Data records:

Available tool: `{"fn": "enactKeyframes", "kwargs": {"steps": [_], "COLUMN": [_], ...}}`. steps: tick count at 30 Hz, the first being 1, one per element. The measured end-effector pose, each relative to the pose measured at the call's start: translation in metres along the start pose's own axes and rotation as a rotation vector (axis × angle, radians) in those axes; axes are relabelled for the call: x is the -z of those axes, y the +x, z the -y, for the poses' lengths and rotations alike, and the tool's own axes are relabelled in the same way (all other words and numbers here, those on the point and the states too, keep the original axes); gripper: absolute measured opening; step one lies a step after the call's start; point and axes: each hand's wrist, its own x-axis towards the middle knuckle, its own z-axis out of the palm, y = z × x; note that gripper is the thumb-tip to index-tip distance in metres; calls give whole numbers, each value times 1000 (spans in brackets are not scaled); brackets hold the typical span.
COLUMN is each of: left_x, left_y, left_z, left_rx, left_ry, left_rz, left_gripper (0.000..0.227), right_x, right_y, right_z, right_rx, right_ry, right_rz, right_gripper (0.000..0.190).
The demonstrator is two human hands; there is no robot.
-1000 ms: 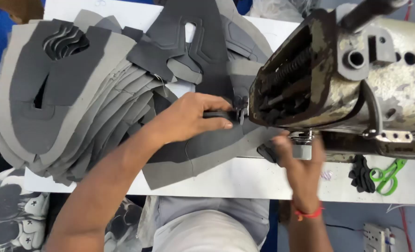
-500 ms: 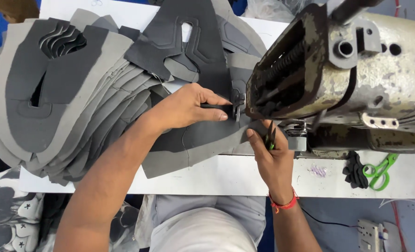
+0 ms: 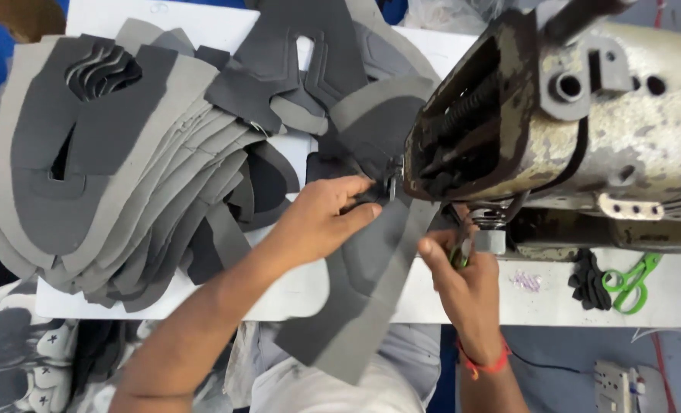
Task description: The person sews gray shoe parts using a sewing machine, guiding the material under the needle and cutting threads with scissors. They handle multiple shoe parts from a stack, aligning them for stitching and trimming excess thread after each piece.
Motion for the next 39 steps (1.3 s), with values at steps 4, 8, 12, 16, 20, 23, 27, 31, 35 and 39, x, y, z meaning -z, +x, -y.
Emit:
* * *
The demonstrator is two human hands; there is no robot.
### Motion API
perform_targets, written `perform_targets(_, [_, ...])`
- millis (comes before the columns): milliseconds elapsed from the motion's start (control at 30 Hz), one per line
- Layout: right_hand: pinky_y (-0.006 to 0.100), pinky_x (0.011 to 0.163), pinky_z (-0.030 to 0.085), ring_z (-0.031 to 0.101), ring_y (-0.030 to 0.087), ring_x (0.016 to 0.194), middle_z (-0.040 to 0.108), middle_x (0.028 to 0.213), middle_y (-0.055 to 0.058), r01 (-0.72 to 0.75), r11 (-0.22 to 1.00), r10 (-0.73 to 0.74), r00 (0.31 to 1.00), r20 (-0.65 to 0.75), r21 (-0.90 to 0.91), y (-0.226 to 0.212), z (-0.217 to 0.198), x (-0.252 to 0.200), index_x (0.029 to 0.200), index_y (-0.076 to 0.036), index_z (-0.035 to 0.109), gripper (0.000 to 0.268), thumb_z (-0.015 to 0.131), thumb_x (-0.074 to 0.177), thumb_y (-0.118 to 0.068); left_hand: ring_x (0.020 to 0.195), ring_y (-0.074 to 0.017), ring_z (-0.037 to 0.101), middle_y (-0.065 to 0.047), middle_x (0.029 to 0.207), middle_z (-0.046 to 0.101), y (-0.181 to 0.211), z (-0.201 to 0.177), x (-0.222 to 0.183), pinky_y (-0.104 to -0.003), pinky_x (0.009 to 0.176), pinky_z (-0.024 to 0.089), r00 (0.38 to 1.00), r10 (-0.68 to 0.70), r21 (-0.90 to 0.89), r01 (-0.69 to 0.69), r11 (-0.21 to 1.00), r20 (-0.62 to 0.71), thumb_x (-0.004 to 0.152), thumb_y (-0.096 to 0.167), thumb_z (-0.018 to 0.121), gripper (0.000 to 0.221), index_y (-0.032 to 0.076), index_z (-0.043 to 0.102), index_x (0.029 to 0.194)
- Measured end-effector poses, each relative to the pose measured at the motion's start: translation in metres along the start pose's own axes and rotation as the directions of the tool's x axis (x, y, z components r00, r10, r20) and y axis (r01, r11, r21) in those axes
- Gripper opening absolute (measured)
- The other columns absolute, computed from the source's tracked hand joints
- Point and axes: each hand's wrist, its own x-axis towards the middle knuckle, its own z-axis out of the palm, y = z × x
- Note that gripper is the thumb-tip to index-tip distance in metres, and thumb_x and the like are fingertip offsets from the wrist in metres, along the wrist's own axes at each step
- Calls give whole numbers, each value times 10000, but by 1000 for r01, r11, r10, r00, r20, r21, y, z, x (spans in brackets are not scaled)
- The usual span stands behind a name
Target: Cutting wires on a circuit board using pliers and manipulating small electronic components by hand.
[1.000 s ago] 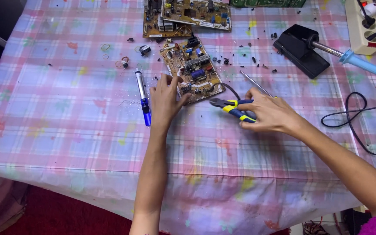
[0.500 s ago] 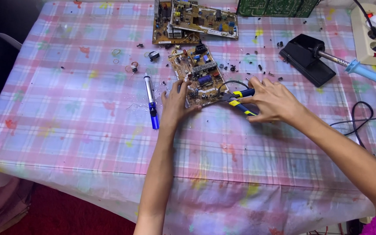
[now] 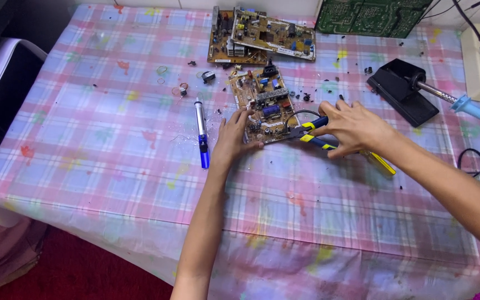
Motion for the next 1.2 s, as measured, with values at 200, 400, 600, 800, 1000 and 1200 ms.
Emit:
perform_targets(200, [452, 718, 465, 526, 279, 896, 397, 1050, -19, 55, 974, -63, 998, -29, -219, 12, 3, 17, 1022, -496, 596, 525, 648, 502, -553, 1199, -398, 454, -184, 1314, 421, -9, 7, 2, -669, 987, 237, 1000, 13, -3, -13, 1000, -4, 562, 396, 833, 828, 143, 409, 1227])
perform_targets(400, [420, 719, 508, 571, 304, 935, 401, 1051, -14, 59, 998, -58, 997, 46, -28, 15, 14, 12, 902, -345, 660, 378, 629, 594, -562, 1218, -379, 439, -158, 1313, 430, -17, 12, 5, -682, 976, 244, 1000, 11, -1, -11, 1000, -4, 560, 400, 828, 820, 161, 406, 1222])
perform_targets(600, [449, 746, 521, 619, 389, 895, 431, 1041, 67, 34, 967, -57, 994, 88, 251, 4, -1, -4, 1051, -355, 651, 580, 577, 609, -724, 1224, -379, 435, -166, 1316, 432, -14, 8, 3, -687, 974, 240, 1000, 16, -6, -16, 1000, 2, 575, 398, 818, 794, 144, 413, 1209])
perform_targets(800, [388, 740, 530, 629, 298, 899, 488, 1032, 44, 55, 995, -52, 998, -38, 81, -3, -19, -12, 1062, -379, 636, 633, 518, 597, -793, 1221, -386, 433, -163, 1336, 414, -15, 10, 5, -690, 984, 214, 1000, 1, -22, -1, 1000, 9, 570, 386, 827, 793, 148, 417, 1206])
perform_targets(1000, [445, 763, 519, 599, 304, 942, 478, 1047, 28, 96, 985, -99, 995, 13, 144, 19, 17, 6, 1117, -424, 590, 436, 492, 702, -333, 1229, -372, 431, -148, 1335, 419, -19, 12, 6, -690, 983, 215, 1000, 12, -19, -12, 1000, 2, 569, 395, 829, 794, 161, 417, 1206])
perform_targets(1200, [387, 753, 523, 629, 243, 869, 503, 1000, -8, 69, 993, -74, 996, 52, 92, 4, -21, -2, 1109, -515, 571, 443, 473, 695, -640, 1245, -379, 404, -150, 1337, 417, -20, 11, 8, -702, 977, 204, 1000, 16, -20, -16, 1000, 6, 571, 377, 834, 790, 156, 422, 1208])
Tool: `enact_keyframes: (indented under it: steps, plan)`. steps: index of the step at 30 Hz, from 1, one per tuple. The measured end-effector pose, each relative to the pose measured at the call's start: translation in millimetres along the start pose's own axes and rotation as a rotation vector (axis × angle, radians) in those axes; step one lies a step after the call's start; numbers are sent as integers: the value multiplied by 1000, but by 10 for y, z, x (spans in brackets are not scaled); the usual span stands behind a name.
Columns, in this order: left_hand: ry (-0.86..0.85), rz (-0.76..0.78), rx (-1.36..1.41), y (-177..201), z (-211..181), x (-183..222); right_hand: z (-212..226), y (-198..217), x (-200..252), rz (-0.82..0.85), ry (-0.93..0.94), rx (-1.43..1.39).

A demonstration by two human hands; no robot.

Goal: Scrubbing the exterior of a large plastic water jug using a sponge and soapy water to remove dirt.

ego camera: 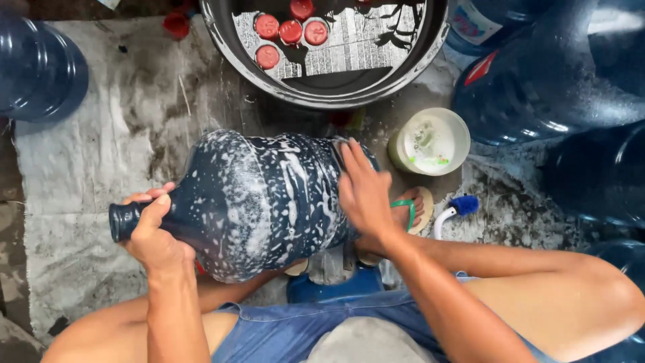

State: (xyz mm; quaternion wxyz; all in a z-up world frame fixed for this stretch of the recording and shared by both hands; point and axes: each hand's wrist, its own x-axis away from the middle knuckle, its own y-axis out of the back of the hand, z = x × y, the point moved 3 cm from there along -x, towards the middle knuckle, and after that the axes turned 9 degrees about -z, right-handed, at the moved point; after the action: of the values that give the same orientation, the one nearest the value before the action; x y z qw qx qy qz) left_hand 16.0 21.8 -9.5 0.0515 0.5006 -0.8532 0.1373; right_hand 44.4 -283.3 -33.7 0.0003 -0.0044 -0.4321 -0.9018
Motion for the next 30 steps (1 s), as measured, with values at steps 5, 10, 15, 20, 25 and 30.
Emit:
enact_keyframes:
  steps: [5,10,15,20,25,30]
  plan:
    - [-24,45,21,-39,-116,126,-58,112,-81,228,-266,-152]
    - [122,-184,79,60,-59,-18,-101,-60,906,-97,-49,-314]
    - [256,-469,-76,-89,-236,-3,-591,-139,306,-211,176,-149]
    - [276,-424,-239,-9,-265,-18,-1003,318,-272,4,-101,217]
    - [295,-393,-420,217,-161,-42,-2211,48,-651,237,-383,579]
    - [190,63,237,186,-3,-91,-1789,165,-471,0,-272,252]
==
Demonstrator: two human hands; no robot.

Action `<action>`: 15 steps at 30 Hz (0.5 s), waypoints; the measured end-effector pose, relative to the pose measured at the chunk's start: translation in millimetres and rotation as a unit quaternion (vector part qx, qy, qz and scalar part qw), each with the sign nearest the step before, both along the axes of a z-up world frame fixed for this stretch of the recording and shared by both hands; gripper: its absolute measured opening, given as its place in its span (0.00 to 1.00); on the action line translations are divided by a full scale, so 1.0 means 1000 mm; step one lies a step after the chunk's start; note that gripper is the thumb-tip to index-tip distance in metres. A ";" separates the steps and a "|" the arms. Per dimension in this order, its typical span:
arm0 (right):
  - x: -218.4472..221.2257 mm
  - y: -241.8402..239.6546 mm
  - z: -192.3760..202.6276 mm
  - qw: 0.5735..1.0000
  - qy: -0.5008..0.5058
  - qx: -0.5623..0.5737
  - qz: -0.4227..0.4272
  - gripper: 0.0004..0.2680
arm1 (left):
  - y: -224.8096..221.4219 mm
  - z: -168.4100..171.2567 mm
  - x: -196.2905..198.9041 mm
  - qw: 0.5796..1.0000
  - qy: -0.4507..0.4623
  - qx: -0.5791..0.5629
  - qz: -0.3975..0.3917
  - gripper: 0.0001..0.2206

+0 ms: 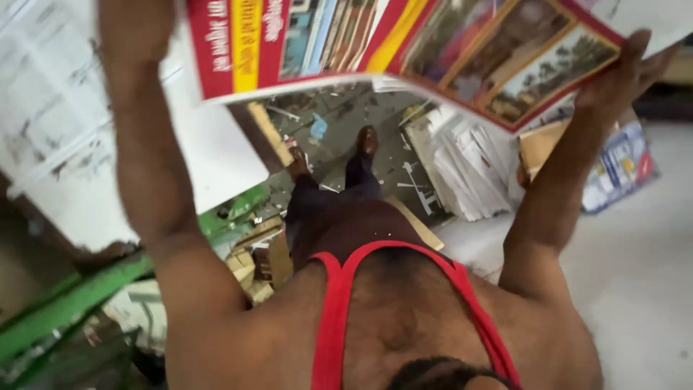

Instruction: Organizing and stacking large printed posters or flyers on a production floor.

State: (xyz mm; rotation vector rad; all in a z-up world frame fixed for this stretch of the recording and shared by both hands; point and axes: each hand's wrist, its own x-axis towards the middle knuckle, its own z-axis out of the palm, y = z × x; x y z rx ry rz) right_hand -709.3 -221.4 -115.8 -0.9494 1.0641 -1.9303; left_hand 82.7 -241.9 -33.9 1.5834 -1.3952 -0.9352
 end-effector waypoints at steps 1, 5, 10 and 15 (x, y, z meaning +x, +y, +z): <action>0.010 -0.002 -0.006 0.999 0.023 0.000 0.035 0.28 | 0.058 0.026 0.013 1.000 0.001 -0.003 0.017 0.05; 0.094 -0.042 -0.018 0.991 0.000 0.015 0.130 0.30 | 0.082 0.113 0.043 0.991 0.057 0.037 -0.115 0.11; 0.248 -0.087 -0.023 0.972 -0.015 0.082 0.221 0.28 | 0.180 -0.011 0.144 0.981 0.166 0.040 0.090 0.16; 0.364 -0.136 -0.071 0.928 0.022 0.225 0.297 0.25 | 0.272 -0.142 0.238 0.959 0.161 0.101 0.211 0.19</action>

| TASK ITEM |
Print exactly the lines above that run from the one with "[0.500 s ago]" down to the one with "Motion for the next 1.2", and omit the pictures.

| WRITTEN RESPONSE |
[0.500 s ago] 
[now] 
Motion for the next 1.2 s, as measured, with values at 200, 400, 600, 800, 1000 and 1200 ms.

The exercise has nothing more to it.